• What needs to be done:
Report each line below that carries the word "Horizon".

*** Opening Source data ***

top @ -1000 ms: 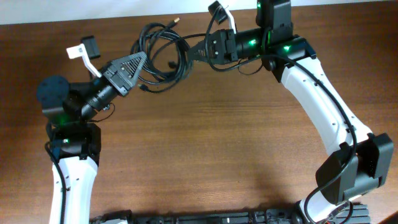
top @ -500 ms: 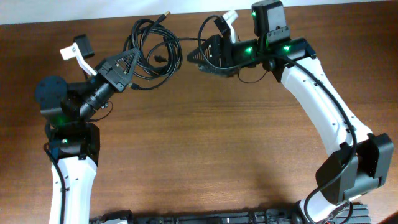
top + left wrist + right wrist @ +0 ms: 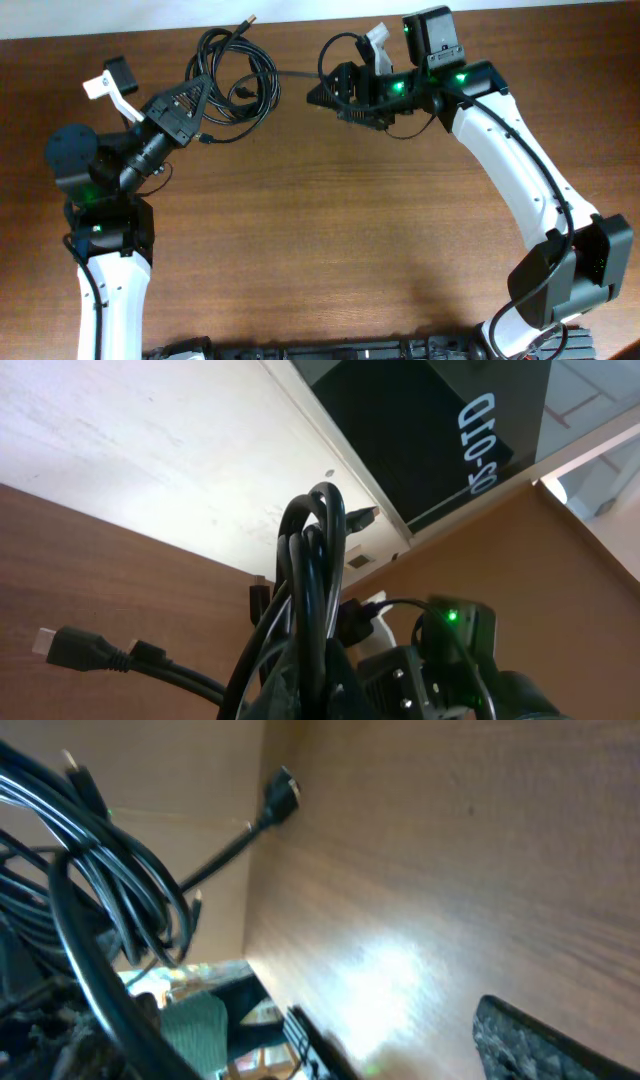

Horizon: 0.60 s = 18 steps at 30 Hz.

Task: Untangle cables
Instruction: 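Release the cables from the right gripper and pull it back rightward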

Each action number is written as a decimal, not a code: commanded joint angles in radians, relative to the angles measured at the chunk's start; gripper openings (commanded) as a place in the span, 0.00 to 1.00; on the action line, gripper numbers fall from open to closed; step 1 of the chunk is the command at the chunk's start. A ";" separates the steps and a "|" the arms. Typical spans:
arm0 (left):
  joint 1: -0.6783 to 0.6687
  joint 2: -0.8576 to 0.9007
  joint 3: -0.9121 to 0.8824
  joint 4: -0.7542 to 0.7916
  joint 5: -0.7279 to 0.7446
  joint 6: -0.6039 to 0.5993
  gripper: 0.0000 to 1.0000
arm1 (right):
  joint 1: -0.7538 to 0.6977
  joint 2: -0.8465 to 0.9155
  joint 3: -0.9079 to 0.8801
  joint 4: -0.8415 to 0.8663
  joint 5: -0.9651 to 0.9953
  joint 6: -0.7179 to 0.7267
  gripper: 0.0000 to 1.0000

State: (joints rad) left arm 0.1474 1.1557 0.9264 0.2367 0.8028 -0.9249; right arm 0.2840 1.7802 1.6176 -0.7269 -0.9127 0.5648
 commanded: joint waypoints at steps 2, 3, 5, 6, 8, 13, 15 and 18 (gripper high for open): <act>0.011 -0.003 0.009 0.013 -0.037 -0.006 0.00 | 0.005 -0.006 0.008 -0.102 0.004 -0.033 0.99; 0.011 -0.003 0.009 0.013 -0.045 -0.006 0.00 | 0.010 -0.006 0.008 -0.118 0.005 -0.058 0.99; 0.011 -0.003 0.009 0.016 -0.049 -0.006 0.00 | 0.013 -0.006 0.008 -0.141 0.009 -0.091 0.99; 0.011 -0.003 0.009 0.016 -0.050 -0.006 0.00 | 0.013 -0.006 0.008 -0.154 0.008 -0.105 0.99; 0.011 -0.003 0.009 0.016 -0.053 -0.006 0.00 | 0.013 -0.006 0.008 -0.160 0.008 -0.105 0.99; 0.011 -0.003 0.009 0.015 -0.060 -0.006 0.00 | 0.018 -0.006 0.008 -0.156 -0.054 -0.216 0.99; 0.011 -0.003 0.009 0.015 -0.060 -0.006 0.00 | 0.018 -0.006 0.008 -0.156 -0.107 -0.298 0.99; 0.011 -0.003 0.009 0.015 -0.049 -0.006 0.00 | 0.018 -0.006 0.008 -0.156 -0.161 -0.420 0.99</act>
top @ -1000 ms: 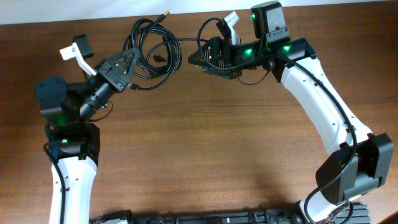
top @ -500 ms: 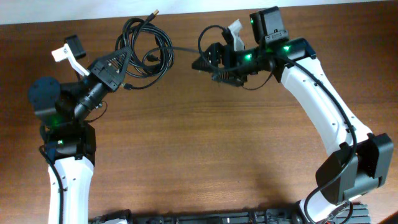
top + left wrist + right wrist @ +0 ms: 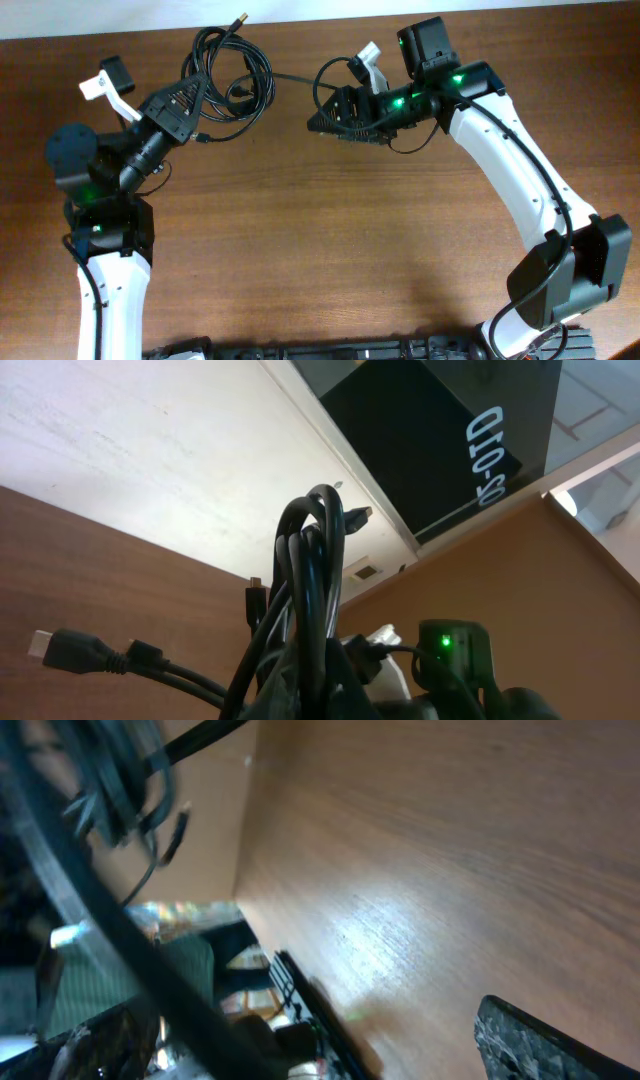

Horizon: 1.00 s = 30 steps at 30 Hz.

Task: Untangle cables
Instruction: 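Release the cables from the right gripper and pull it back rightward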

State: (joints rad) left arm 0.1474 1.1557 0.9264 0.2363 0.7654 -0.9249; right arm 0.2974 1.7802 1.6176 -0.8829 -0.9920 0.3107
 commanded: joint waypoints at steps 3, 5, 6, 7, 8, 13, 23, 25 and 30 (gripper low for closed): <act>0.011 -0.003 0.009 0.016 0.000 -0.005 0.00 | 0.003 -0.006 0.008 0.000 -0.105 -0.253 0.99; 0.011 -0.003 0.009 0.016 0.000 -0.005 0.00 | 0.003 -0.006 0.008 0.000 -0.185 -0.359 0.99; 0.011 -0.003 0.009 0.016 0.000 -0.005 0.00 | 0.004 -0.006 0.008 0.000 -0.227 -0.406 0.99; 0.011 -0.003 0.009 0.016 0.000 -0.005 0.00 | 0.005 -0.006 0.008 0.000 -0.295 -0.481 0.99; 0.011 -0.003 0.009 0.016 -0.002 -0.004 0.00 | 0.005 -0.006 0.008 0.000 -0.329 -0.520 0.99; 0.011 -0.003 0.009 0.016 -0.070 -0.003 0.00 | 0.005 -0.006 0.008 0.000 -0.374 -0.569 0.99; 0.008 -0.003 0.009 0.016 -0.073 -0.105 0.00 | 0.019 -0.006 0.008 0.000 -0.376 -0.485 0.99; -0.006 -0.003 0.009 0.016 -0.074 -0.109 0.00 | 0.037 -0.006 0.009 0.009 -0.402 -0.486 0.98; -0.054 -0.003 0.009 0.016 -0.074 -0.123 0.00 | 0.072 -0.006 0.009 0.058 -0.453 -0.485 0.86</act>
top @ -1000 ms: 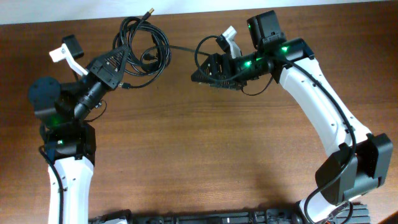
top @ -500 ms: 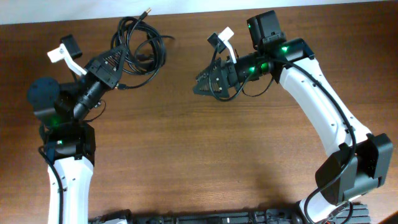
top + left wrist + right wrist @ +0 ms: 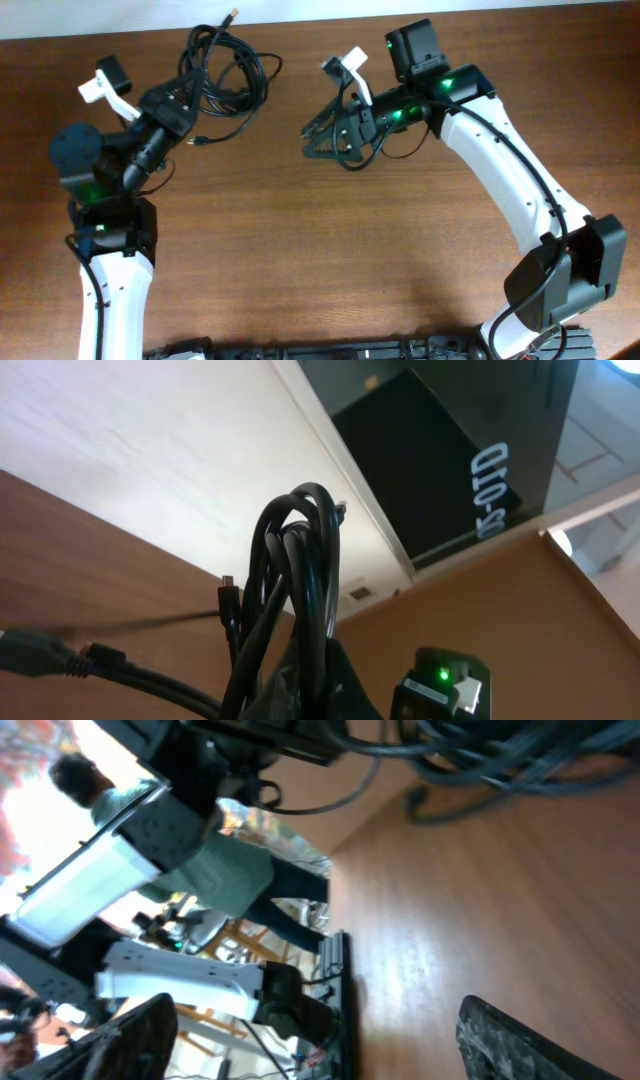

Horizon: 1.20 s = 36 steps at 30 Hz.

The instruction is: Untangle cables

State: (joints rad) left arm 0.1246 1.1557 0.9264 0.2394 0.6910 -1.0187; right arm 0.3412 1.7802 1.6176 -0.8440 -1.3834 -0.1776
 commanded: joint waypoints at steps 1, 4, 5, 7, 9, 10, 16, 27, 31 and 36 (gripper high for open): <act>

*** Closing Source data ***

• Response:
Horizon: 0.60 s = 18 steps at 30 Hz.
Horizon: 1.00 s = 30 steps at 30 Hz.
Horizon: 1.20 s = 36 steps at 30 Hz.

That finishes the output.